> **WHAT YOU WILL DO**: The material below contains a line with "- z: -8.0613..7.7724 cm" and a line with "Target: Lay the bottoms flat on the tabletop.". Copy exactly those two lines and all lines between them.

::: MATERIAL PROVIDED

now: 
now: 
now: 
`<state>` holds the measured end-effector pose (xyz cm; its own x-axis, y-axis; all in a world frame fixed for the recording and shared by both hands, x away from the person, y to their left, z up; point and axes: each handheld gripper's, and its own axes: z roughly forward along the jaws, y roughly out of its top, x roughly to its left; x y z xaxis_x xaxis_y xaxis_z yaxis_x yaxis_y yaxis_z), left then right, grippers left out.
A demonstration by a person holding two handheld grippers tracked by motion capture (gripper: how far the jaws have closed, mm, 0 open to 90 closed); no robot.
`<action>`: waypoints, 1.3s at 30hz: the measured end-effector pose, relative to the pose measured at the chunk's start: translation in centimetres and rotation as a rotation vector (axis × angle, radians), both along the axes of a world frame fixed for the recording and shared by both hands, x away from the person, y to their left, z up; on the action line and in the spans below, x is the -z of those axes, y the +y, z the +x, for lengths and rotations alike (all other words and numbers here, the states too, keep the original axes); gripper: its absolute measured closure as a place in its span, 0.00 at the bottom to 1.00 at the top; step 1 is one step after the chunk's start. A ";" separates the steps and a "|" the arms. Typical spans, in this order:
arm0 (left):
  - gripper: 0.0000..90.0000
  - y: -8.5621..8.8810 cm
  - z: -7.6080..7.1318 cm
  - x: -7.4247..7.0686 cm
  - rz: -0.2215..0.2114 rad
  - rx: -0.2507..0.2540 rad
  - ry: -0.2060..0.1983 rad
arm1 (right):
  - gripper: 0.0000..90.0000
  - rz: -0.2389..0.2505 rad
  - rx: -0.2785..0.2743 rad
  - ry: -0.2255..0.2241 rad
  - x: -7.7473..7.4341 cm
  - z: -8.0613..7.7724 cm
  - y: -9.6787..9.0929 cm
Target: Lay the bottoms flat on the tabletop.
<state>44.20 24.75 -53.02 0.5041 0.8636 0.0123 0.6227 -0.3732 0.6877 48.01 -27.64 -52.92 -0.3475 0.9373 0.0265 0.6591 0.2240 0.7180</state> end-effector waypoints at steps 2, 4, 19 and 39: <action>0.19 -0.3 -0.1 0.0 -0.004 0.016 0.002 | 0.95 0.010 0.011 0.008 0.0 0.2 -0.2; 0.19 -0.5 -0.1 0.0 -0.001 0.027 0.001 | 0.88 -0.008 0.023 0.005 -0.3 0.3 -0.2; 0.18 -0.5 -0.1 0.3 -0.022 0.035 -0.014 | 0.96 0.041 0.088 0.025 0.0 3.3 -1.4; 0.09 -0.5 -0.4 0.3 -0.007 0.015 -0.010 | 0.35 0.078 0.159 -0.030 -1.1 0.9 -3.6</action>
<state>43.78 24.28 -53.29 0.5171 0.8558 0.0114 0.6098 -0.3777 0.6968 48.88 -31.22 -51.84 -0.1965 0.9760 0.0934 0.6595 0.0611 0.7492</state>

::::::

> **WRITTEN ANSWER**:
  - z: -8.0613..7.7724 cm
  - y: -9.6787..9.0929 cm
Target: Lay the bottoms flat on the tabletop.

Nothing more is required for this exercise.